The wood is teaching you about itself, configuring your mind and muscles to the tasks required of them. To carve is to be shaped by the wood even as you’re shaping it.
— “The Lost Carving: A Journey to the Heart of Making” (2012)
This is the real stuff. This is what it feels like for me when working by hand. One example: Years ago, my hands taught my brain how to flatten a board by hand. Before I’d ever heard of Joseph Moxon or I had met anyone who worked by hand, I had boards that needed to be dressed flat with handplanes.
The instructions I had were from modern books – stuff from the 1980s. And the techniques were woefully complex. I knew the task couldn’t be as difficult as described. So I took my jack plane to a warped piece of work and just messed with it. After some with-the-grain missionary-style planing, I tried things that (I thought) were no-nos – planing diagonally, planing across the grain, pulling the tool, taking short and localized strokes.
Within a few hours my hands had some ideas. Then it was just about getting the ideas into my brain so that I could explain the process to myself. Why did diagonal stokes fix warping? Why is traversing a board so effective on the bark face of the board?
I’m sure that all of this seems obvious to the peanut gallery. But that’s because someone probably offered you a good explanation at some point.

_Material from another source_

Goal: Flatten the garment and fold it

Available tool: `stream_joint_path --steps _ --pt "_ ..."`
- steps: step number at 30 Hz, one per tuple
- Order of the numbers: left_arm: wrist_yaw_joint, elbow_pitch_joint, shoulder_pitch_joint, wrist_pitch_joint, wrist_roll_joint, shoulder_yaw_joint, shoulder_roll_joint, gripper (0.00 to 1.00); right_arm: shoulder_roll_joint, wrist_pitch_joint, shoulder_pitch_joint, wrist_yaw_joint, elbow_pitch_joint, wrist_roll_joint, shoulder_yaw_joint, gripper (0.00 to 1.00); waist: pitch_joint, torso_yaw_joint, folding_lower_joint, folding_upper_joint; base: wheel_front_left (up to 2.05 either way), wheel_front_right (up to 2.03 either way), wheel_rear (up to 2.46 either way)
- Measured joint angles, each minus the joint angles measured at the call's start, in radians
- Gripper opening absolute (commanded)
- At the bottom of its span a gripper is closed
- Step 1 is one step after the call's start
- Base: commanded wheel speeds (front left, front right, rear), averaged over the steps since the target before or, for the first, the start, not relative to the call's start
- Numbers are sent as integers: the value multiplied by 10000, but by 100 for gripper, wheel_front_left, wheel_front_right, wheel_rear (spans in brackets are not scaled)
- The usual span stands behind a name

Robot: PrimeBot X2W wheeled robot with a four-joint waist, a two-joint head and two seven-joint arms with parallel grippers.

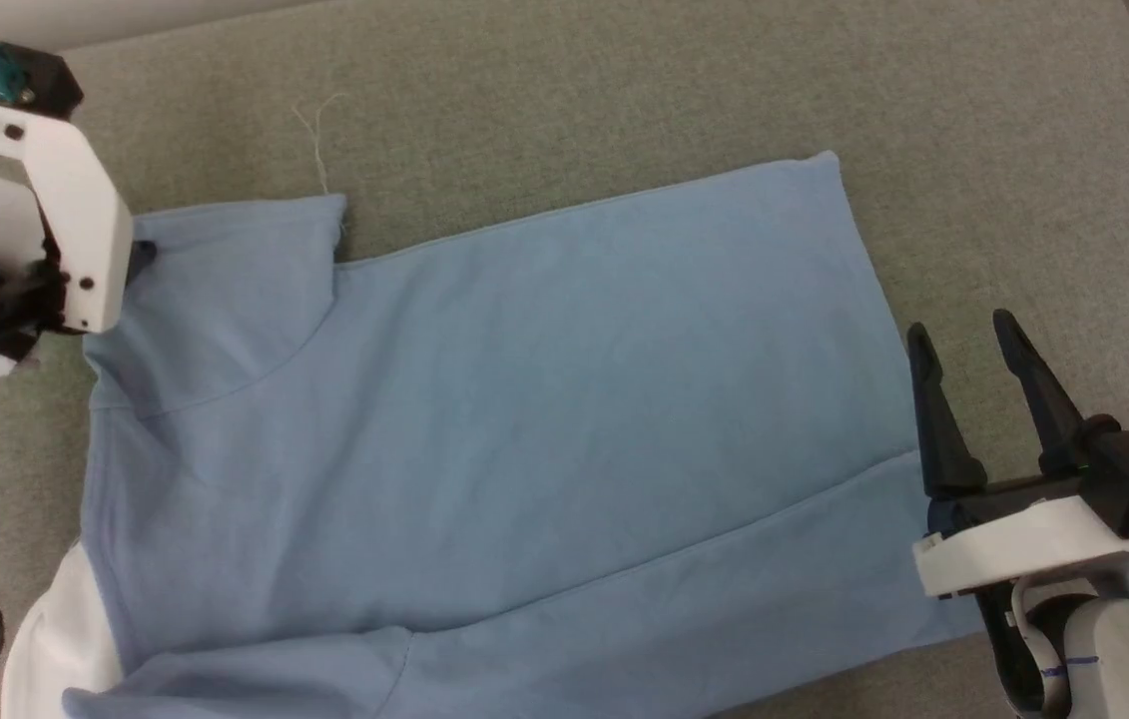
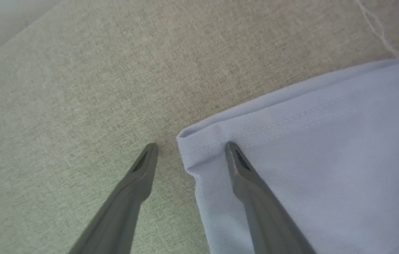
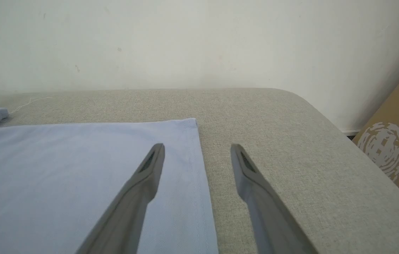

The act of sawing is another example. I have learned more about sawing from listening to my hands than to any person, dead or alive.
After I realized that explicit knowledge – the book stuff – isn’t as important as the deep-tissue stuff, I changed my tack as a workshop writer. Starting with “The Anarchist’s Design Book,” I tried to dial down the technical information in my books and replace it with text intended to inspire confidence in the reader and cause him or her to pick up the tools. (Whether I succeeded or not is a thread more suited for LumberJocks than here.)
So you have Esterly to thank for that (or not).
If you wish to learn more about Esterly, here are some great links:
P.S. The title of this blog is a hat tip to Doug Stowe’s blog. Doug’s life has been dedicated to preserving skill through teaching children at the Clear Spring School in Eureka Springs, Ark.